▼

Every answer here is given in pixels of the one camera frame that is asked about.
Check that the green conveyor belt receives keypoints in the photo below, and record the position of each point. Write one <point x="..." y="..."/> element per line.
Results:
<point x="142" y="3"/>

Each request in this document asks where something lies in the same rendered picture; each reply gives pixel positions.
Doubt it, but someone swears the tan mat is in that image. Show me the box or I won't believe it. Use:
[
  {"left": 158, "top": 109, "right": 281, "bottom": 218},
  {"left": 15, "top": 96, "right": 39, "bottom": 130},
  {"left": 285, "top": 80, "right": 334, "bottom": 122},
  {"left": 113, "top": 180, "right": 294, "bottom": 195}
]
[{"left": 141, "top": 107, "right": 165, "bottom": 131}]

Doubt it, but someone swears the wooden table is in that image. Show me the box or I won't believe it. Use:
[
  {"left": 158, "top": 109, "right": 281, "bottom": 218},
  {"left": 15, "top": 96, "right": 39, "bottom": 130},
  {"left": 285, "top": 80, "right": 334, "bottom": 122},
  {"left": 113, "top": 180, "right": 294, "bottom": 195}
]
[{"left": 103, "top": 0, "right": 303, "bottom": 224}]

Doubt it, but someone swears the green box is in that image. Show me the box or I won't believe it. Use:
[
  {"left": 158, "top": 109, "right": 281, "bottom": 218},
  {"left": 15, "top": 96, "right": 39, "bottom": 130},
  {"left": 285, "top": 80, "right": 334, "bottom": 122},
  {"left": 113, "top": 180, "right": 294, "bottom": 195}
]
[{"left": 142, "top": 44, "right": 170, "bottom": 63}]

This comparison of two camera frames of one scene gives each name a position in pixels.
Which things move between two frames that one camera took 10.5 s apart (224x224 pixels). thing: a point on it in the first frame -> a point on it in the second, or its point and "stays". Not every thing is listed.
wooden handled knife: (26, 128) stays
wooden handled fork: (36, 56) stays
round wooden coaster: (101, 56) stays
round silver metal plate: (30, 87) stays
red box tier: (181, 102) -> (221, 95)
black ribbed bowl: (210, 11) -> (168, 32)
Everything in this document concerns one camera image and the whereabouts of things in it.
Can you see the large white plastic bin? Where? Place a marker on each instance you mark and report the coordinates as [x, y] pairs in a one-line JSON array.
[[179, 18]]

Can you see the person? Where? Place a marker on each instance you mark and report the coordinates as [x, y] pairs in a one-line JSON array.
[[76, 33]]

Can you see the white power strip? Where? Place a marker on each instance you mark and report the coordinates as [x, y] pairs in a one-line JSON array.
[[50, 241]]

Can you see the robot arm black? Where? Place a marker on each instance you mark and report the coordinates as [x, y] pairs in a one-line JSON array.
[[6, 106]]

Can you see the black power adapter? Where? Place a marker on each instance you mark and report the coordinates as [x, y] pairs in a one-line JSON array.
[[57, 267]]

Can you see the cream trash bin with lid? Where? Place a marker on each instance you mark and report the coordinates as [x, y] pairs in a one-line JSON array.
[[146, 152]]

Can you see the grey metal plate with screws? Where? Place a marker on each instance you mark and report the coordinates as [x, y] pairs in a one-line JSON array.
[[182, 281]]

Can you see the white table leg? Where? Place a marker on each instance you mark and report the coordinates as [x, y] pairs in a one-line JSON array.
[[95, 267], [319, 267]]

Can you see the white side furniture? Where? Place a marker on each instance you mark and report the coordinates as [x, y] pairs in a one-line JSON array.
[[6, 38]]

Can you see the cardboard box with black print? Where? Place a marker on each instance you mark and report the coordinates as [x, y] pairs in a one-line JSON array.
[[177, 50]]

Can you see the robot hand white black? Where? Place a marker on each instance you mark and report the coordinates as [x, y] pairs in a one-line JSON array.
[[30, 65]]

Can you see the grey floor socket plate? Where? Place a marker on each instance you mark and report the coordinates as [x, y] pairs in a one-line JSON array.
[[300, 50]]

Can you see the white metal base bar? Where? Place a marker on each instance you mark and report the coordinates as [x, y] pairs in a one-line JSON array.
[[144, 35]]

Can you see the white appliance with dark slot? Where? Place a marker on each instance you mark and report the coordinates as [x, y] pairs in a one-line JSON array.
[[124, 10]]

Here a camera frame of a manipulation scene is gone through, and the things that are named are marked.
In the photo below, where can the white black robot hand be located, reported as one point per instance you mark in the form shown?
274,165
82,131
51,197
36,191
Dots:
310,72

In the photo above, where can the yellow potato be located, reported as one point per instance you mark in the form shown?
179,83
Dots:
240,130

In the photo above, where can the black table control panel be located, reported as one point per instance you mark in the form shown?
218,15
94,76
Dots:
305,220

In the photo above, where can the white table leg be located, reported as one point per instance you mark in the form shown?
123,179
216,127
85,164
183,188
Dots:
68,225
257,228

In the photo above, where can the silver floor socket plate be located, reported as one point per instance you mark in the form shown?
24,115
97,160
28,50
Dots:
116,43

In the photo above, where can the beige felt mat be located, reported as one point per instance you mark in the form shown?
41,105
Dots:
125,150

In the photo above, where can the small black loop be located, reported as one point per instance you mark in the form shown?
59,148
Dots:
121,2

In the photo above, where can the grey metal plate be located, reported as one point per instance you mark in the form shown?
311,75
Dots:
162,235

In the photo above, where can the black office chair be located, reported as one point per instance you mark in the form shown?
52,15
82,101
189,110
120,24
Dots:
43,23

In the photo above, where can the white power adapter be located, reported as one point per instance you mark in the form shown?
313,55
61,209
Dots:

▲

DIRECTIONS
Without altering a single word, copy the listing above.

FINISHED EXERCISE
Every answer here is given in pixels of the one camera frame that is asked about.
Check that the green conveyor belt receives keypoints in the photo below, and record the position of each point. Write one <point x="..." y="..."/> element per line.
Results:
<point x="142" y="3"/>

Each request in this document asks where something lies in the same rendered picture; each reply gives pixel positions.
Doubt it, but someone swears the tan mat is in that image. Show me the box or I won't believe it. Use:
[
  {"left": 158, "top": 109, "right": 281, "bottom": 218},
  {"left": 15, "top": 96, "right": 39, "bottom": 130},
  {"left": 285, "top": 80, "right": 334, "bottom": 122},
  {"left": 113, "top": 180, "right": 294, "bottom": 195}
]
[{"left": 141, "top": 107, "right": 165, "bottom": 131}]

Doubt it, but someone swears the wooden table is in that image. Show me the box or I won't believe it. Use:
[
  {"left": 158, "top": 109, "right": 281, "bottom": 218},
  {"left": 15, "top": 96, "right": 39, "bottom": 130},
  {"left": 285, "top": 80, "right": 334, "bottom": 122},
  {"left": 113, "top": 180, "right": 294, "bottom": 195}
]
[{"left": 103, "top": 0, "right": 303, "bottom": 224}]

Doubt it, but someone swears the green box is in that image. Show me the box or I won't believe it. Use:
[
  {"left": 158, "top": 109, "right": 281, "bottom": 218},
  {"left": 15, "top": 96, "right": 39, "bottom": 130},
  {"left": 285, "top": 80, "right": 334, "bottom": 122},
  {"left": 113, "top": 180, "right": 294, "bottom": 195}
]
[{"left": 142, "top": 44, "right": 170, "bottom": 63}]

This comparison of two camera frames of one scene gives each name a position in pixels.
Which things move between two frames that one camera took 10.5 s apart (224x224 pixels). thing: a point on it in the first frame -> a point on it in the second, or its point and "stays". Not every thing is listed.
wooden handled knife: (26, 128) stays
wooden handled fork: (36, 56) stays
round wooden coaster: (101, 56) stays
round silver metal plate: (30, 87) stays
red box tier: (181, 102) -> (221, 95)
black ribbed bowl: (210, 11) -> (168, 32)
Everything in this document concerns one camera image and the whereabouts of things in it.
Can you see the large white plastic bin? Where? Place a marker on each instance you mark and report the coordinates as [x, y] pairs in a one-line JSON array.
[[179, 18]]

Can you see the person? Where? Place a marker on each instance you mark and report the coordinates as [x, y] pairs in a one-line JSON array.
[[76, 33]]

Can you see the white power strip? Where? Place a marker on each instance you mark and report the coordinates as [x, y] pairs in a one-line JSON array.
[[50, 241]]

Can you see the robot arm black? Where? Place a marker on each instance you mark and report the coordinates as [x, y] pairs in a one-line JSON array.
[[6, 106]]

Can you see the black power adapter? Where? Place a marker on each instance you mark and report the coordinates as [x, y] pairs in a one-line JSON array.
[[57, 267]]

Can you see the cream trash bin with lid? Where? Place a marker on each instance you mark and report the coordinates as [x, y] pairs in a one-line JSON array.
[[146, 152]]

Can you see the grey metal plate with screws? Where? Place a marker on each instance you mark and report the coordinates as [x, y] pairs in a one-line JSON array.
[[182, 281]]

Can you see the white table leg? Where? Place a marker on each instance you mark and report the coordinates as [x, y] pairs in a one-line JSON array.
[[95, 267], [319, 267]]

Can you see the white side furniture? Where? Place a marker on each instance you mark and report the coordinates as [x, y] pairs in a one-line JSON array.
[[6, 38]]

Can you see the cardboard box with black print? Where? Place a marker on each instance you mark and report the coordinates as [x, y] pairs in a one-line JSON array.
[[177, 50]]

Can you see the robot hand white black? Where? Place a marker on each instance you mark and report the coordinates as [x, y] pairs in a one-line JSON array.
[[30, 65]]

Can you see the grey floor socket plate? Where? Place a marker on each instance you mark and report the coordinates as [x, y] pairs in a one-line JSON array.
[[300, 50]]

Can you see the white metal base bar? Where? Place a marker on each instance you mark and report the coordinates as [x, y] pairs in a one-line JSON array.
[[144, 35]]

Can you see the white appliance with dark slot? Where? Place a marker on each instance you mark and report the coordinates as [x, y] pairs in a one-line JSON array.
[[124, 10]]

Here a camera frame of a manipulation scene is gone through, and the things that are named are marked.
In the photo below, where can the white black robot hand be located, reported as one point per instance you mark in the form shown?
274,165
82,131
51,197
36,191
Dots:
310,72

In the photo above, where can the yellow potato be located, reported as one point per instance you mark in the form shown?
179,83
Dots:
240,130

In the photo above, where can the black table control panel be located, reported as one point per instance you mark in the form shown?
218,15
94,76
Dots:
305,220

In the photo above, where can the white table leg be located, reported as one point per instance you mark in the form shown?
123,179
216,127
85,164
183,188
Dots:
68,225
257,228

In the photo above, where can the silver floor socket plate be located, reported as one point per instance you mark in the form shown?
24,115
97,160
28,50
Dots:
116,43

In the photo above, where can the beige felt mat be located, reported as one point per instance you mark in the form shown?
41,105
Dots:
125,150

In the photo above, where can the small black loop be located, reported as one point per instance you mark in the form shown?
59,148
Dots:
121,2

In the photo above, where can the grey metal plate be located, reported as one point per instance you mark in the form shown?
311,75
Dots:
162,235

In the photo above, where can the black office chair be located, reported as one point per instance you mark in the form shown?
52,15
82,101
189,110
120,24
Dots:
43,23

In the photo above, where can the white power adapter be located, reported as one point per instance you mark in the form shown?
313,55
61,209
Dots:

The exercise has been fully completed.